Depuis le début de son quinquennat, Emmanuel Macron et son gouvernement n’ont eu de cesse de détricoter nos acquis sociaux. 

J’ai tenté, avec le groupe parlementaire de la France insoumise, de proposer des alternatives, mais rares sont les amendements qui trouvent grâce auprès des élu·e·s de la majorité. Après la casse du code du travail entreprise dès 2017 par le Gouvernement et l’augmentation de la CSG pour les retraité·e·s entre autre, le gouvernement s’en est pris aux personnes à mobilité réduite avec la loi ELAN, qui a réduit considérablement le pourcentage de logements neufs prévoyant les normes d’accessibilité nécessaires à l’accueil de cette population. La suppression de l’ISF ou la diminution des APL sonnent comme l’aveu d’un choix de société préférant avantager l’oligarchie, au détriment du plus grand nombre. 

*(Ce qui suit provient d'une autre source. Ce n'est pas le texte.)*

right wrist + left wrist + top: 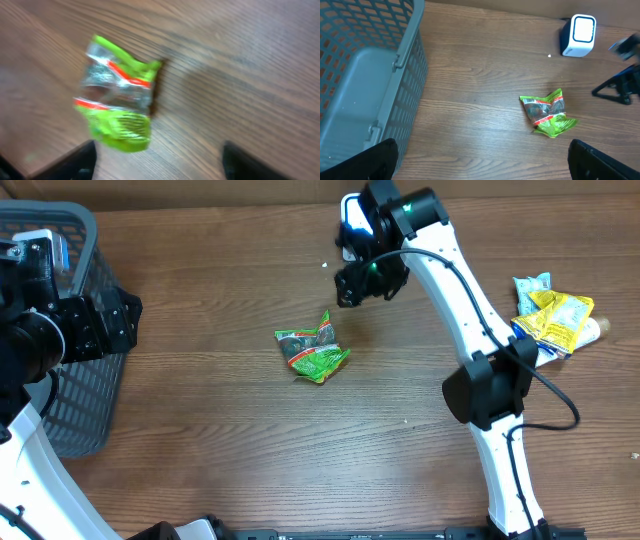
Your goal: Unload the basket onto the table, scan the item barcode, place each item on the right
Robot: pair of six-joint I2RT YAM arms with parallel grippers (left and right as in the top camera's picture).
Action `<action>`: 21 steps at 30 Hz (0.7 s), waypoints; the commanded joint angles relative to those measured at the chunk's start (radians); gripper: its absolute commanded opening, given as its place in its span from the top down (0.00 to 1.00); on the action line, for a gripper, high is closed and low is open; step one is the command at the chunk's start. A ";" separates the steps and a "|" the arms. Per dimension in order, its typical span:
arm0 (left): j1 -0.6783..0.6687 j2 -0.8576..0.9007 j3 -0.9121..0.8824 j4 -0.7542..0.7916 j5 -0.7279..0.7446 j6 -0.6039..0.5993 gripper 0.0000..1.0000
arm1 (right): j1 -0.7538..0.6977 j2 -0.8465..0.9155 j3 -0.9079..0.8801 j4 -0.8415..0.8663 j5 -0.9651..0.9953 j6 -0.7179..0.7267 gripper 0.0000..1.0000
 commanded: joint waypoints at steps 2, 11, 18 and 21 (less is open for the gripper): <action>0.008 0.002 -0.003 0.002 0.014 0.014 0.00 | 0.023 -0.034 0.010 -0.023 0.002 0.233 0.02; 0.008 0.002 -0.003 0.002 0.014 0.014 0.00 | 0.034 -0.034 -0.354 0.148 -0.194 0.539 0.00; 0.008 0.002 -0.003 0.002 0.014 0.014 0.00 | 0.061 -0.034 -0.598 0.430 -0.397 0.646 0.00; 0.008 0.002 -0.003 0.002 0.014 0.014 0.00 | 0.077 -0.034 -0.649 0.497 -0.402 0.694 0.01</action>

Quant au budget prévu pour 2019, il poursuit la politique de casse des services publics voulue par ce gouvernement. Alors que celui-ci se délabre, les moyens qui lui sont alloués ne sont pas à la hauteur des enjeux de société à venir et le nombre de fonctionnaires a encore été revu à la baisse. 
Nos valeurs républicaines ne cessent d’être bafouées. Prenons l’exemple de la loi Asile et Immigration. Ce texte liberticide aggrave les conditions de rétentions des migrant·e·s en instaurant l’allongement de la durée de rétention à 90 jours, la possibilité de placer des enfants en rétention pour une durée identique, la systématisation des mesures de bannissement, la complexification des procédures, le fichage des mineur.e.s isolé.e.s ! 

Ceci n’est qu’un échantillon des lois sur lesquelles nous avons dû travailler cette année. Nous savons désormais que nous devons nous attendre à tout avec cette majorité hors sol qui semble vouloir garder le cap qu’elle s’est fixé, celui de la déstruction de notre pacte républicain.